This is a picture of the eye with a circle superimposed on the surface, and you can see that there's some distortion of those circles, and that helps us work out in our planning - which goes into a formula - to work out what style of lens that we can offer to you.

Now once we have all of those images, those are passed through to the surgeon and you can see at the bottom here is the images that have just been performed on the patient before. And we get four maps; this one is the curvature of the cornea, this one is the front steepness of the cornea, the back steepness of the cornea, bottom right, and the thickness of the cornea.

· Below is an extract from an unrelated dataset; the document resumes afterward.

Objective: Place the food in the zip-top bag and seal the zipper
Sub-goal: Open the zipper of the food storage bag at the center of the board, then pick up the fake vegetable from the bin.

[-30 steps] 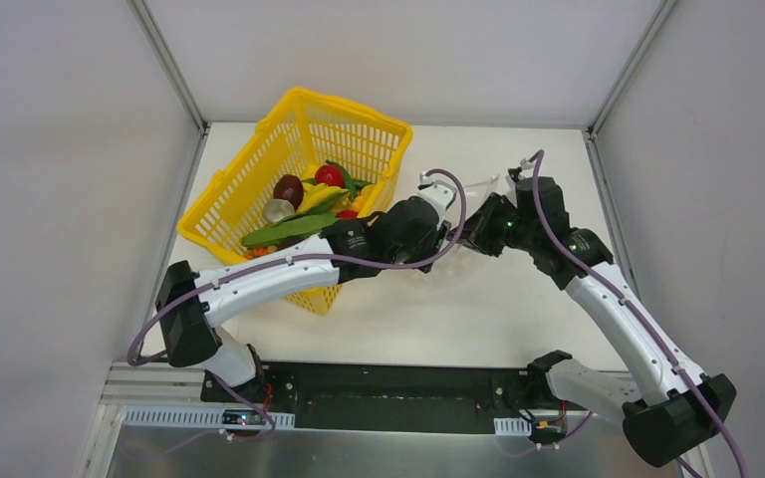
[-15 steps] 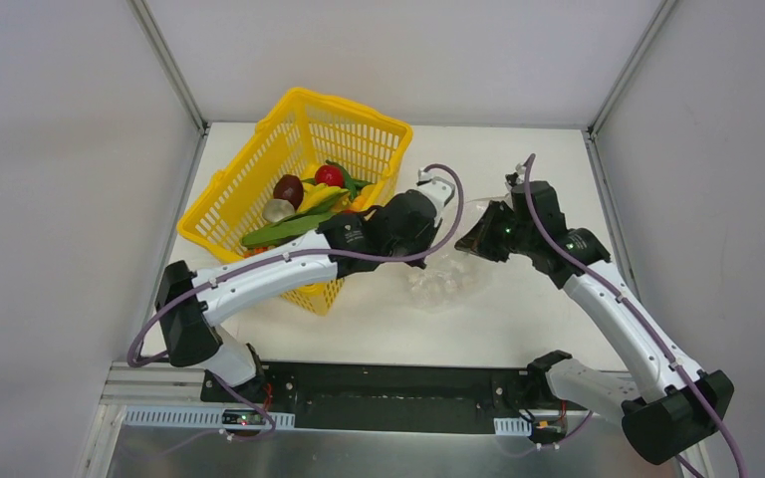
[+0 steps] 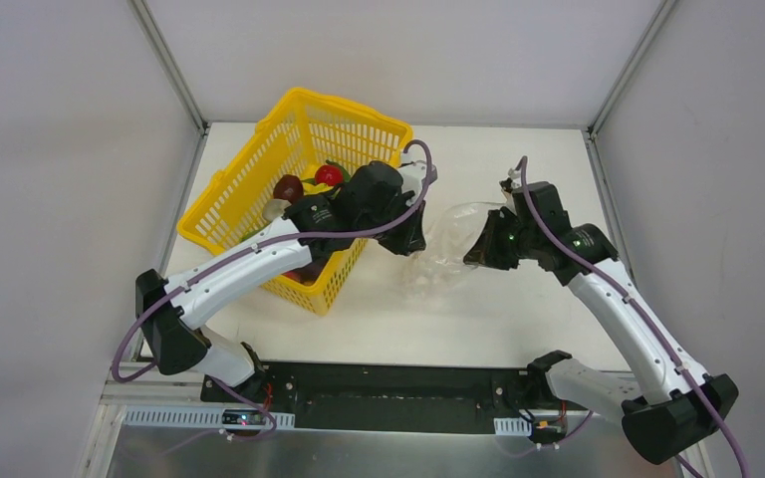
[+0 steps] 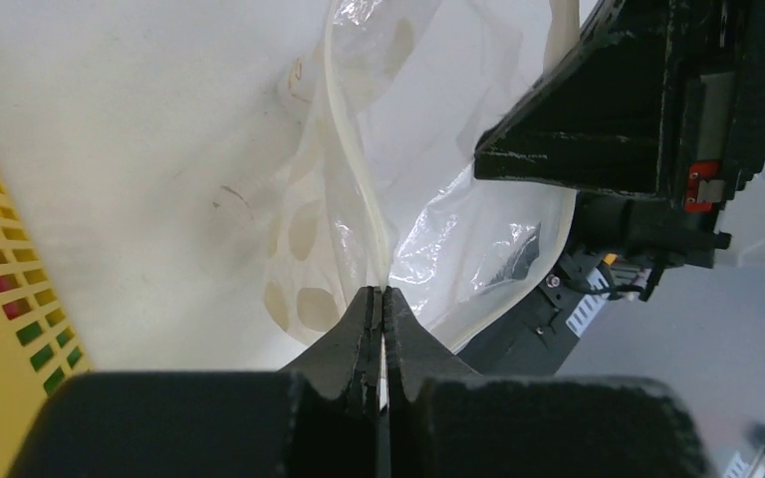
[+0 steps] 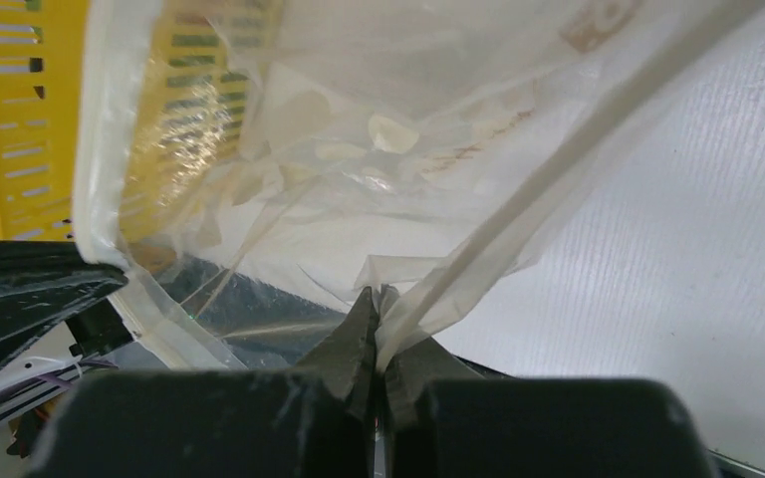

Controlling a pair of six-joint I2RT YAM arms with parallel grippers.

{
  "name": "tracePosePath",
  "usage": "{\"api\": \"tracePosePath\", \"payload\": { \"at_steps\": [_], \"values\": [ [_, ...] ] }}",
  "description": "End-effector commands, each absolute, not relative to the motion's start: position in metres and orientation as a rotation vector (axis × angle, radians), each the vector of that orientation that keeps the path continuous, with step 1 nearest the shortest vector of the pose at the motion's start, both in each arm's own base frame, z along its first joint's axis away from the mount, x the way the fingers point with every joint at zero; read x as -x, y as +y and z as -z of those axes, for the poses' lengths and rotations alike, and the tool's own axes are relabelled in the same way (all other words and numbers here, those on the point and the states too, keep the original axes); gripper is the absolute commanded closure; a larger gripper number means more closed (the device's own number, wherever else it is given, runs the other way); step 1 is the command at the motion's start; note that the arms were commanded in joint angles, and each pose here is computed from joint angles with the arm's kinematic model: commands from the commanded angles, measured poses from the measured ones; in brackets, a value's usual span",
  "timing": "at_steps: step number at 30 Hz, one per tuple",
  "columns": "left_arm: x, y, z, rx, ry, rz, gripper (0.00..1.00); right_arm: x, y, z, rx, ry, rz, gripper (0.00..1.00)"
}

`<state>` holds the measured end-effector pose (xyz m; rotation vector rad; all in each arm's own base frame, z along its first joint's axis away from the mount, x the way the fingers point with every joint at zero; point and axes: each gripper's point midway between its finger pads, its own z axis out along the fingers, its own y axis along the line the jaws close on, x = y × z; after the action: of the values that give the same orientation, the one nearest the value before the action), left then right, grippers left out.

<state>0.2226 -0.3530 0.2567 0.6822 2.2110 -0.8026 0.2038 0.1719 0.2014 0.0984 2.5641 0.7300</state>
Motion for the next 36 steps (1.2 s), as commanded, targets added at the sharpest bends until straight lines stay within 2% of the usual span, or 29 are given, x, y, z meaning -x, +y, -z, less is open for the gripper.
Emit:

Now these are relevant to us because you can see on the top left map that there's a sort of increased red colour in this direction here, but a yellow colour in that direction there. And this equates to this scale here, so the red areas are curved, steeply curved areas, and the yellow area is a flat curve. And that's the astigmatism. Now those readings can then go into a formula up here, along with the length of the eye, the curve of the eye, the front depth anterior chamber and it goes into a mathematical formula which then gives us the power of the lens that we would need to order and then implant during the cataract surgery and the expected outcome. Now all of these measurements are performed with something called biometry which uses laser and a special light, infrared light, to measure the eye. And this all takes less than one minute to do, so I'll show you a demonstration of that.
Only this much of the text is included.